▸ GOAL OF THE EXERCISE
Leave out the images and set down the records below exactly.

[Data items]
================

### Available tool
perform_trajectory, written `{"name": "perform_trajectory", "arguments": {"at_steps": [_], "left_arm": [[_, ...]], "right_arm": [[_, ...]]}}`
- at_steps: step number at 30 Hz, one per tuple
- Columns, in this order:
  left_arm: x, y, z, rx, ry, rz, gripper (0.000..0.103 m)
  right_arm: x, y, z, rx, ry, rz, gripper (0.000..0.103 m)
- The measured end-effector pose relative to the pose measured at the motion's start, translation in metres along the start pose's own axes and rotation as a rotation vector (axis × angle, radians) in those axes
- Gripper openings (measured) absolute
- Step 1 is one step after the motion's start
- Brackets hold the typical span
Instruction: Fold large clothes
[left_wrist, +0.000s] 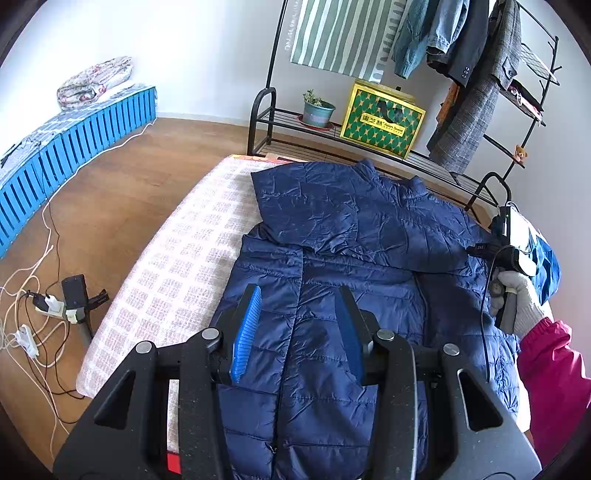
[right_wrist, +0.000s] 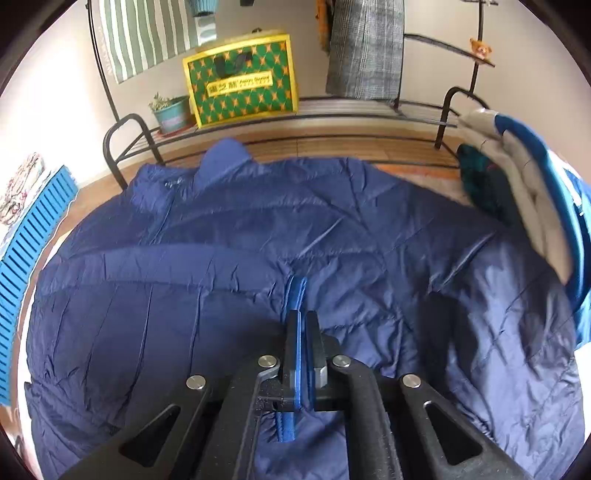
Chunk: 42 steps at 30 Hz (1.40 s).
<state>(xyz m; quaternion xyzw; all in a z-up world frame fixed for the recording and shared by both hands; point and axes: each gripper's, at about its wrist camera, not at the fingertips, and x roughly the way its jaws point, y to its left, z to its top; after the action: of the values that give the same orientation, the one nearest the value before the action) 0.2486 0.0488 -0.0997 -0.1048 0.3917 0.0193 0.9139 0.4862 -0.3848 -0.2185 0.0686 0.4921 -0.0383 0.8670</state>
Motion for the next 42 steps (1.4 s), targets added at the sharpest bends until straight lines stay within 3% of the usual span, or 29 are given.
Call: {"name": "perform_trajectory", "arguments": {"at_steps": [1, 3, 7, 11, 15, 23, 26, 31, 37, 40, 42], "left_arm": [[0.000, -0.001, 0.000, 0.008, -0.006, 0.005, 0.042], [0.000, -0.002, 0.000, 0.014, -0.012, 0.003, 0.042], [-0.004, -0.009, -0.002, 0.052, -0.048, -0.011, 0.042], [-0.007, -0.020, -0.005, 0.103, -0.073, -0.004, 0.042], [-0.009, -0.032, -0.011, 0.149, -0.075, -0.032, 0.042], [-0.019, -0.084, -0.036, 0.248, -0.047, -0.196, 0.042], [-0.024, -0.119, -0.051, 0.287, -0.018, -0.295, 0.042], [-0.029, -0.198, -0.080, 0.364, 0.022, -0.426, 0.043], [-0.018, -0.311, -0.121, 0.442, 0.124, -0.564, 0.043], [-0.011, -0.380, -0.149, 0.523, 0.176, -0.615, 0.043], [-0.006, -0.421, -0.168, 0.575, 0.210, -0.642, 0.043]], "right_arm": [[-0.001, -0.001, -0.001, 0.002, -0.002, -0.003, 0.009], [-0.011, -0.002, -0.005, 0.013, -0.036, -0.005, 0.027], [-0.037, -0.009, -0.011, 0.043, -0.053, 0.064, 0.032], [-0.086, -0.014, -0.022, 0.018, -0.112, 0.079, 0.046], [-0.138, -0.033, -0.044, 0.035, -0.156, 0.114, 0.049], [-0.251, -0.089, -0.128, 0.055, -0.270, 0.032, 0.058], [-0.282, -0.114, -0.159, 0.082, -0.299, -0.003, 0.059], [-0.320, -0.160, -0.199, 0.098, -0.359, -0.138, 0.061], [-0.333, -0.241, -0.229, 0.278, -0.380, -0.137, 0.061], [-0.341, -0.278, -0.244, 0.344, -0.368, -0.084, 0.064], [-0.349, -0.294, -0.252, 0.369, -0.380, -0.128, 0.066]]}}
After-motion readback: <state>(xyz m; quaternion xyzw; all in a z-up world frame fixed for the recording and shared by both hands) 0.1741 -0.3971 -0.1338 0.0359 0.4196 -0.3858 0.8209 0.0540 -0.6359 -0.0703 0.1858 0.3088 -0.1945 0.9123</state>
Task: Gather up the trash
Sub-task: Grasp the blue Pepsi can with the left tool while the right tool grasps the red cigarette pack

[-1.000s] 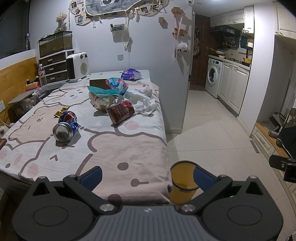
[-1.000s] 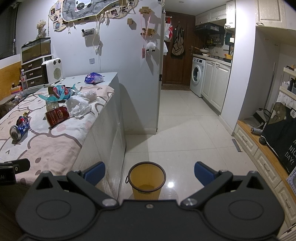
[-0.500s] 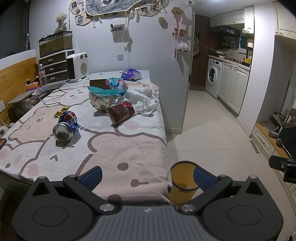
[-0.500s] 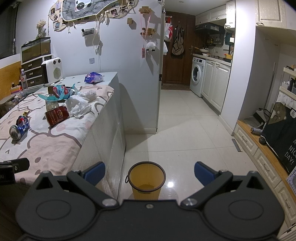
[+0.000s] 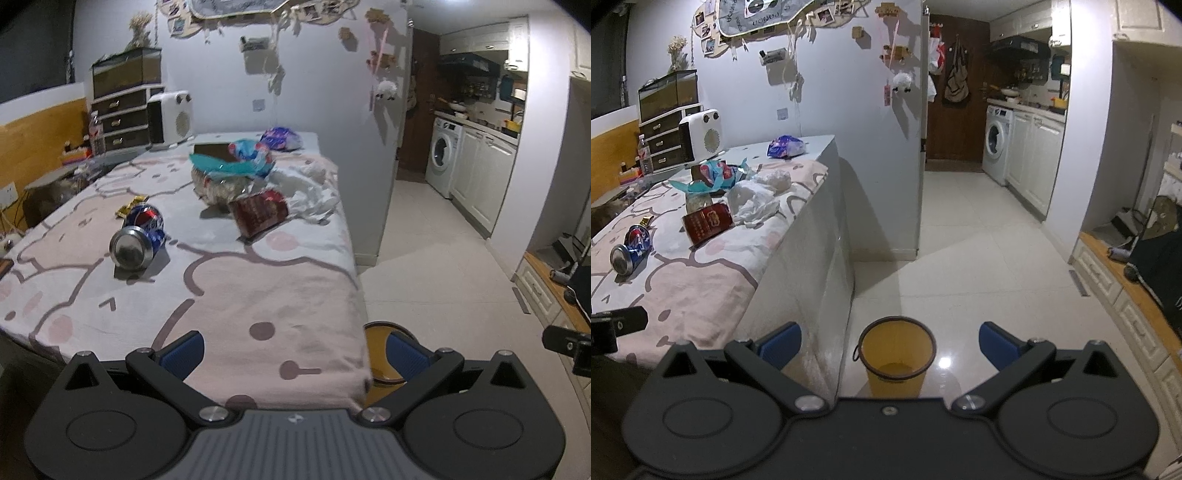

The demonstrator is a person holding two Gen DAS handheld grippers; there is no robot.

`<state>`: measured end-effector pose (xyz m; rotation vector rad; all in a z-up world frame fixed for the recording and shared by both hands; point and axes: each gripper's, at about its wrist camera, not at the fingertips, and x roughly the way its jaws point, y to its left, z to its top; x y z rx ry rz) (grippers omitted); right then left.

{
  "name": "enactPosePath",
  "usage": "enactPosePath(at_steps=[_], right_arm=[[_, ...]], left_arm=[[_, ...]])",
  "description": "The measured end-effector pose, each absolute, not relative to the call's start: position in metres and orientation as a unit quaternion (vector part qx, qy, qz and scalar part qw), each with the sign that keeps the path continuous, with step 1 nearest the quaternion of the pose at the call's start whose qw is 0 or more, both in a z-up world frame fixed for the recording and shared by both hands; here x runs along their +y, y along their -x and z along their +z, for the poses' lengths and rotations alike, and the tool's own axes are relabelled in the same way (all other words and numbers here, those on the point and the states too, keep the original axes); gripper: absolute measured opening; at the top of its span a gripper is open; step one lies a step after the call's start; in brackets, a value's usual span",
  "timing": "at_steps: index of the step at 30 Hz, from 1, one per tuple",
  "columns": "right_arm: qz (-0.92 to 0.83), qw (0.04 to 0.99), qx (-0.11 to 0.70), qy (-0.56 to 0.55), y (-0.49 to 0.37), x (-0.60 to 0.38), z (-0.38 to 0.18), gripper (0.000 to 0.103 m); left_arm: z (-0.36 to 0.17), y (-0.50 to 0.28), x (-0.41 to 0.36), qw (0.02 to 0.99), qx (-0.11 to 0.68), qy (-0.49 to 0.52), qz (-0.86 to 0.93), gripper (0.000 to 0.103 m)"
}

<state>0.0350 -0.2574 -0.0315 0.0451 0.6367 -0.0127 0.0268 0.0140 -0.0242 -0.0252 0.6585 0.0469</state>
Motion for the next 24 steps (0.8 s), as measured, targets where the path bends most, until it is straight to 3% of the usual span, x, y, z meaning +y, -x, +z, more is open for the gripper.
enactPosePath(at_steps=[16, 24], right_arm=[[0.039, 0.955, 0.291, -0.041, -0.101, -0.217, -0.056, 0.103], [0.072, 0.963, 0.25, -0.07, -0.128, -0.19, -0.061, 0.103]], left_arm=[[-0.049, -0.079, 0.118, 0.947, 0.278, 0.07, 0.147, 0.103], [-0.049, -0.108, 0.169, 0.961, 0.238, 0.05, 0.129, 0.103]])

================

▸ WRITTEN ANSWER
### Available tool
perform_trajectory, written `{"name": "perform_trajectory", "arguments": {"at_steps": [_], "left_arm": [[_, ...]], "right_arm": [[_, ...]]}}`
- at_steps: step number at 30 Hz, one per tuple
- Columns, in this order:
  left_arm: x, y, z, rx, ry, rz, gripper (0.000..0.103 m)
  right_arm: x, y, z, rx, ry, rz, gripper (0.000..0.103 m)
- The measured end-effector pose relative to the pose measured at the motion's start, translation in metres along the start pose's own axes and rotation as a rotation vector (axis × angle, radians) in those axes
- Gripper openings (measured) absolute
- Step 1 is one step after the motion's start
- Brackets hold the typical span
Instruction: Fold large clothes
[left_wrist, +0.000s] 
[right_wrist, +0.000s] 
Chunk: 42 steps at 30 Hz (1.40 s).
<state>(xyz m; quaternion xyzw; all in a z-up world frame fixed for the recording and shared by both hands; point and axes: each gripper's, at about its wrist camera, not at the fingertips, and x roughly the way its jaws point, y to its left, z to its top; after the action: of the values that give the same orientation, the one nearest the value before the action) 0.2486 0.0488 -0.0997 -0.1048 0.3917 0.0193 0.9139 0.4862 -0.3848 -0.2185 0.0686 0.4921 -0.0383 0.8670</state>
Motion for the next 42 steps (1.4 s), targets added at the sharpest bends until straight lines stay within 3% of the usual span, or 29 are given.
Call: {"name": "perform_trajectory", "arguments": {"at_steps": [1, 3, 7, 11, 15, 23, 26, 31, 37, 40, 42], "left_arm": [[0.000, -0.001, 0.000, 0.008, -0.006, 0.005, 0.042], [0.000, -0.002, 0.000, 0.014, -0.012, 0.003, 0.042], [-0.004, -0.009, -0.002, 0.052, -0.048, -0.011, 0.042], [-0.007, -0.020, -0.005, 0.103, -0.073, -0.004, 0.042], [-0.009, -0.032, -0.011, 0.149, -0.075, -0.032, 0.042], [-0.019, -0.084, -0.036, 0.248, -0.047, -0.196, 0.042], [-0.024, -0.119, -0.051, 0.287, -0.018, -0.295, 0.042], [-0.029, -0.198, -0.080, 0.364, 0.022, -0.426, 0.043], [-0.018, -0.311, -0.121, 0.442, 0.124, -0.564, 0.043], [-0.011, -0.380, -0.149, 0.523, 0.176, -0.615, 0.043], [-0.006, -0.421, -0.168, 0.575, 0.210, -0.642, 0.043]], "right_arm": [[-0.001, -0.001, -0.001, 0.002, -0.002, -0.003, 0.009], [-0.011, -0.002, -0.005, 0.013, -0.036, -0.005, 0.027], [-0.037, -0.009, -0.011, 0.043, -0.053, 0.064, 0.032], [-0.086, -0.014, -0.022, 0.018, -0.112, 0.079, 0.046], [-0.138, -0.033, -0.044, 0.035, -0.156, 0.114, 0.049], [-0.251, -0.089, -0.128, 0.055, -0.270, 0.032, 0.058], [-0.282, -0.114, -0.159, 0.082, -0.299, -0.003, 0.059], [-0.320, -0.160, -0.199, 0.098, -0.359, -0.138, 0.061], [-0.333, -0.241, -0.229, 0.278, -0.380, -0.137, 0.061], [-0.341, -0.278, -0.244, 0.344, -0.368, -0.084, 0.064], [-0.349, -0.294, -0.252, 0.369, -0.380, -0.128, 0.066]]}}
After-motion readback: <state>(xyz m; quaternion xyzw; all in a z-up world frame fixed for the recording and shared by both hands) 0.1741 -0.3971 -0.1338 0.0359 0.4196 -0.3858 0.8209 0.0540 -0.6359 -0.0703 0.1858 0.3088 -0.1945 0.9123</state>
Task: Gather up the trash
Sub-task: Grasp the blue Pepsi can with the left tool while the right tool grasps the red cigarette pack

[-1.000s] 
[-1.000s] 
[-0.500s] 
[-0.500s] 
[+0.000s] 

The demonstrator is a person holding two Gen DAS handheld grippers; there is no robot.

`<state>`: measured end-effector pose (xyz m; rotation vector rad; all in a z-up world frame fixed for the recording and shared by both hands; point and axes: each gripper's, at about its wrist camera, not at the fingertips, and x roughly the way its jaws point, y to its left, z to its top; x y z rx ry rz) (grippers omitted); right then left.

{
  "name": "enactPosePath",
  "usage": "enactPosePath(at_steps=[_], right_arm=[[_, ...]], left_arm=[[_, ...]])",
  "description": "The measured end-effector pose, each absolute, not relative to the call's start: position in metres and orientation as a unit quaternion (vector part qx, qy, qz and scalar part qw), each with the sign that keeps the path continuous, with step 1 nearest the quaternion of the pose at the call's start whose qw is 0 or more, both in a z-up world frame fixed for the recording and shared by both hands; here x runs along their +y, y along their -x and z along their +z, for the poses' lengths and rotations alike, and the tool's own axes are relabelled in the same way (all other words and numbers here, those on the point and the states too, keep the original axes); gripper: absolute measured opening; at the top of its span a gripper is open; step one lies a step after the call's start; in brackets, a value's usual span",
  "timing": "at_steps: index of the step at 30 Hz, from 1, one per tuple",
  "columns": "right_arm: qz (-0.92 to 0.83), qw (0.04 to 0.99), qx (-0.11 to 0.70), qy (-0.56 to 0.55), y (-0.49 to 0.37), x (-0.60 to 0.38), z (-0.38 to 0.18), gripper (0.000 to 0.103 m); left_arm: z (-0.36 to 0.17), y (-0.50 to 0.28), x (-0.41 to 0.36), qw (0.02 to 0.99), qx (-0.11 to 0.68), qy (-0.49 to 0.52), qz (-0.86 to 0.93), gripper (0.000 to 0.103 m)"
}

<state>0.0350 -0.2574 -0.0315 0.0451 0.6367 -0.0127 0.0268 0.0140 -0.0242 -0.0252 0.6585 0.0469</state>
Motion for the next 24 steps (0.8 s), as measured, targets where the path bends most, until it is straight to 3% of the usual span, x, y, z meaning +y, -x, +z, more is open for the gripper.
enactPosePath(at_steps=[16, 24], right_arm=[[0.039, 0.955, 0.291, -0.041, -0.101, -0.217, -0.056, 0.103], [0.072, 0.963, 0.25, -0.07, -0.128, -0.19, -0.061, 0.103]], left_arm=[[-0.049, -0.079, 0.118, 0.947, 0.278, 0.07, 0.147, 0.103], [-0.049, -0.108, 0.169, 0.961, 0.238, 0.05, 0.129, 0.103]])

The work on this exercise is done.